Wednesday 17 March 2021

Re: General mechanism to supply "rich history" to git-ubuntu

On Tue, Feb 02, 2021 at 01:03:23PM +0000, Robie Basak wrote:
> Question: before I land this branch, I'd like to make sure that there
> aren't any issues with the "spec", as follows.
>
> For (developer) users, you'd run something like:
>
> dpkg-buildpackage $(git ubuntu push-for-upload) <your usual flags here>
>
> The push-for-upload[1] command would push your branch to Launchpad and
> also output some -Dfield=value arguments that would get passed through
> to dpkg-genchanges.
>
> Further/better wrappers could come later - especially for newcomers
> where I'd like to wrap away the dpkg-buildpackage stuff.
>
> Technically, the mechanism is:
>
> 1) The uploader pushes their commits somewhere.
>
> 2) The uploader includes a reference to the commits in the changes
> file.
>
> 3) The uploader dputs as normal.
>
> 4) When git-ubuntu sees the upload, it pulls the commits from the
> repository listed in the changes file.
>
> 5) If the commits pass sanity checks (eg. the final commit matches the
> upload exactly), then it uses the commits provided instead of
> synthesizing its own.
>
> What goes into the changes file is three fields. Example:
> https://launchpadlibrarian.net/516799033/hello_2.10-2ubuntu3~ppa1_source.changes
>
> Vcs-Git: https://git.launchpad.net/~racb/ubuntu/+source/hello
> Vcs-Git-Commit: 4511fdfc01cbfd5bc351e1da294d6acb44e8a4a2
> Vcs-Git-Refs: refs/heads/test
>
> We need the Refs field because git is designed not to be able to fetch a
> commit by hash, but by a ref that can reach it only. So Vcs-Git-Refs
> must specify what ref(s), when fetched will make the commit given to be
> reachable. In practice this could just be the branch name prefixed by
> 'refs/heads/' as in this example.

I don't see why Vcs-Git-Refs would ever need to be plural: if a commit
isn't reachable from any single ref, then adding another ref will never
be helpful. This should just be Vcs-Git-Ref, singular, which also
simplifies code that uses it (since it will in practice always be a
single ref, any code to handle more than one ref there would be
poorly-tested).

The spec should probably also say that the commit in question isn't
guaranteed to be reachable from that ref in the long term, but only by
the git-ubuntu importer in the short term (however exactly you define
that). Since the repository may be owned by the uploader, it doesn't
really seem practical to impose stronger lifetime constraints.

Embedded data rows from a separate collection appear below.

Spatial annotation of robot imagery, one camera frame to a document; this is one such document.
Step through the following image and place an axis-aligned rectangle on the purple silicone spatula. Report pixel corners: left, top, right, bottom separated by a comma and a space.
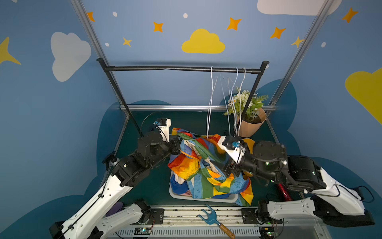
105, 202, 124, 217

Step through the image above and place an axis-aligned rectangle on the rainbow striped jacket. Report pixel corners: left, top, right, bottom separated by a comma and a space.
168, 127, 254, 207

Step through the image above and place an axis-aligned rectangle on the white hanger rainbow jacket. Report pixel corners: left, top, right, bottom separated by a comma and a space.
207, 66, 216, 138

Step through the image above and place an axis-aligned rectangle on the black clothes rack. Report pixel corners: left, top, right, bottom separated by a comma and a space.
96, 58, 270, 136

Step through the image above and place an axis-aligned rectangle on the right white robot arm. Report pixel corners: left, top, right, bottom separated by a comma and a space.
218, 136, 375, 228

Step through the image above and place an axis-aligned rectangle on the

What happens if the repository is temporarily unreachable? Presumably
you back off and retry later, but that does mean you need a reasonably
robust way to distinguish temporary failures from permanent ones.

What happens if the repository is renamed before git-ubuntu gets to it?
For example, the uploader might choose to change their Launchpad
username, which would invalidate the original repository URL. (In
practice this will be rare, partly because renames are fairly rare to
start with, and partly because users with PPAs currently can't change
their username due to technical constraints in Launchpad; but on
principle I believe that users should generally be free to change their
usernames with minimal bureaucracy and I would like to avoid adding
further technical constraints that we need to solve before allowing them
to do so.)

What happens if the repository is private, as might be the case if the
upload is a security upload whose contents are embargoed before it hits
the archive?


dgit avoids all these problems by having a push model rather than a pull
model: "dgit push-source" pushes the appropriate commit to a specialized
git server, which can then make sure not to lose it. Now, at present in
Debian this has the side-effect of restricting the set of people who can
push, and it's certainly not entirely obvious how we would go about such
a thing in Ubuntu with Launchpad (I think we should avoid any design
that requires setting up another git server that needs to know about
developer identities and permissions etc.), but I think it's at least
worth thinking about before committing ourselves to a pull model.

What would we need in Launchpad if we were going to try to do this on a
push basis? Brainstorming a bit, these are some approaches that came to
mind, bearing in mind that some of these ideas may be terrible:

* Might it be practical to tell Launchpad to reserve some kind of token
corresponding to the commit in question guaranteeing that that commit
would be reachable until the token is consumed, which git-ubuntu
could then pass in the .changes file and the importer could consume?

* Perhaps the upload could include a git bundle relative to some other
version already in the archive? (This could be large, though.)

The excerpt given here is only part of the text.